In a major victory for India’s fight in bringing the perpetrators of the 26/11 Mumbai attacks to justice, the court approved 62-year-old Rana’s extradition to India in May.
In June, Rana, who is currently detained at the Metropolitan Detention Centre in Los Angeles, filed a “writ of habeas corpus” challenging the court order that acceded to the request of the US government that the 2008 Mumbai terror attacks accused be extradited to India.
“The court has denied Tahawwur Rana’s petition for writ of habeas corpus by a separate order,” Judge Dale S Fischer, US district judge, central district of California, wrote in his order on August 10.
However, Rana has filed an appeal against the order and sought a stay on his extradition to India till the time his appeal in the Ninth Circuit Court is heard.
Rana faces charges for his role in the Mumbai attacks and is known to be associated with Pakistani-American terrorist David Coleman Headley, one of the main conspirators of the 26/11 Mumbai attacks.
Judge Fischer in his order said Rana has only made two basic arguments in the writ.
First, he claims that, pursuant to the treaty, he cannot be extradited because India plans to prosecute him for the same acts for which he was charged and acquitted in a United States court. Second, he argues that the government has not established that there is probable cause to believe that Rana committed the Indian offences for which he is expected to stand trial, the judge said.
He denied both arguments of Rana.
“Given that, even if (David) Headley’s testimony were the entire basis for the probable cause finding, it would be sufficient for the purposes of habeas review because it constitutes some competent evidence supporting the finding. For the reasons stated above, Rana’s petition for a writ of habeas corpus is denied,” the judge wrote.
Following Judge Fischer’s order, Patrick Blegen and John D Cline, Rana’s two attorneys filed an appeal to the US court of appeals for denying his petition for writ of habeas corpus.
In a separate appeal, Blegen has filed a petition “for a stay of extradition pending his appeal” to the US court of appeals for the Ninth Circuit from the court’s order denying his petition for a writ of habeas corpus.

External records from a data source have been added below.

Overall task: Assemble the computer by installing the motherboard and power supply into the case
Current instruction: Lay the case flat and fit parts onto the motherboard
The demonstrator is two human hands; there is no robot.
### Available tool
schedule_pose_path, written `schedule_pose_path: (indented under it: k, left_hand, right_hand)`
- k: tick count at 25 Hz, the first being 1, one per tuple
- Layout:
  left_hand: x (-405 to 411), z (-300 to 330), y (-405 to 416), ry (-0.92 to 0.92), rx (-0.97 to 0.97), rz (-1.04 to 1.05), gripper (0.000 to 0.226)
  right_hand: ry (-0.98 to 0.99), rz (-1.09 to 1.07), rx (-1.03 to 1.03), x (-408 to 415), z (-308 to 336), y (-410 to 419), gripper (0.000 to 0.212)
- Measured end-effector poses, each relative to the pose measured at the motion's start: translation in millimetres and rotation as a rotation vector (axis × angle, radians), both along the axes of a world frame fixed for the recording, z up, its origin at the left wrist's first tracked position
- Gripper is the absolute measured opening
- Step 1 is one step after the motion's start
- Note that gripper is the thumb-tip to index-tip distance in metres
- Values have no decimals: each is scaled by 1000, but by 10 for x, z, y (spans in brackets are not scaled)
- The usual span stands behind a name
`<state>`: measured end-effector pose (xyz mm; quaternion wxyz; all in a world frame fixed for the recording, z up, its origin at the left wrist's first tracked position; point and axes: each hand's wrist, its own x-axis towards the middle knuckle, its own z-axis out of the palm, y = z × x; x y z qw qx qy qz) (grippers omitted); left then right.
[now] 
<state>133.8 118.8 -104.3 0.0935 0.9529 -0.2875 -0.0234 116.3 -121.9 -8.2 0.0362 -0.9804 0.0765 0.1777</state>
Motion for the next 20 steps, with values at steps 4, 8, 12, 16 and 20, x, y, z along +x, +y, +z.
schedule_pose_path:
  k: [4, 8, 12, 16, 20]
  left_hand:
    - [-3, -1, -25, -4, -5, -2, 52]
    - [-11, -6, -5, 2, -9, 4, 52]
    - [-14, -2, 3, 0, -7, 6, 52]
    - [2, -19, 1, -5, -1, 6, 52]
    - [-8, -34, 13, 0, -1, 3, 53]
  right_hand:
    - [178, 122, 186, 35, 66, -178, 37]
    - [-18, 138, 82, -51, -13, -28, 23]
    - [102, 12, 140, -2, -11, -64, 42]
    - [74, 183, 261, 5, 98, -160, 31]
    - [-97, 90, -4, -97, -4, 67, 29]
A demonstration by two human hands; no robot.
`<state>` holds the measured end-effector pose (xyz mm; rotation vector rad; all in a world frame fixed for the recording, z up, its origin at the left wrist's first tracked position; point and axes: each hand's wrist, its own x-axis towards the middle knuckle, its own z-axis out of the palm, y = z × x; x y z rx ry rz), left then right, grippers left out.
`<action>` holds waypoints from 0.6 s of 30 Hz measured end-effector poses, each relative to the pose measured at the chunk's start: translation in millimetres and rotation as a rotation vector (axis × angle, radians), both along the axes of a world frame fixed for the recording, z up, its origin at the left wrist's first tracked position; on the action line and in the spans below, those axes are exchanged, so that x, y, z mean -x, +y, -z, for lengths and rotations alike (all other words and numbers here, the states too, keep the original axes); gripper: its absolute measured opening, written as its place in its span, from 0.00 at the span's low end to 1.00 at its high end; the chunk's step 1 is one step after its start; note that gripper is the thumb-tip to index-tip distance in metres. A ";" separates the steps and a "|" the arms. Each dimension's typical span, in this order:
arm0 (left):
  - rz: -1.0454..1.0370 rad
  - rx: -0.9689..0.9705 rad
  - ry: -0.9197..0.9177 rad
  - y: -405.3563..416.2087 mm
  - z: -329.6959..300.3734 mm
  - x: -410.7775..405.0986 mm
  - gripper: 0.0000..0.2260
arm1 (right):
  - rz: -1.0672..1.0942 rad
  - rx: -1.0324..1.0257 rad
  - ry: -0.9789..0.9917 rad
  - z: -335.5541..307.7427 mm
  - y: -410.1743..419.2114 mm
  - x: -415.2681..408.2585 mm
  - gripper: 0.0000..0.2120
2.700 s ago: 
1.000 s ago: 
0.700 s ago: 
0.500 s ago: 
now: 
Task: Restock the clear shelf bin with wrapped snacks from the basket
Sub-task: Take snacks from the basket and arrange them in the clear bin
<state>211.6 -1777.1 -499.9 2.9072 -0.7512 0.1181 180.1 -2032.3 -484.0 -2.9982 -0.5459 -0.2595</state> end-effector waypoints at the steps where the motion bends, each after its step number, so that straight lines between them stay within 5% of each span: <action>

In June, the Biden administration urged the court to deny the writ of habeas corpus filed by Rana.
India filed a complaint on June 10, 2020, seeking the provisional arrest of Rana with a view towards extradition. The Biden administration supported and approved his extradition to India.
India’s National Investigation Agency (NIA) is probing Rana’s role in the 26/11 attacks carried out by terrorists of the Pakistan-based Lashkar-e-Taiba group. The NIA has said that it is ready to initiate proceedings to bring him to India through diplomatic channels.
A total of 166 people, including six Americans, were killed in the 2008 Mumbai terror attacks in which 10 Pakistani terrorists laid a more than 60-hour siege, attacking and killing people at iconic and vital locations in Mumbai.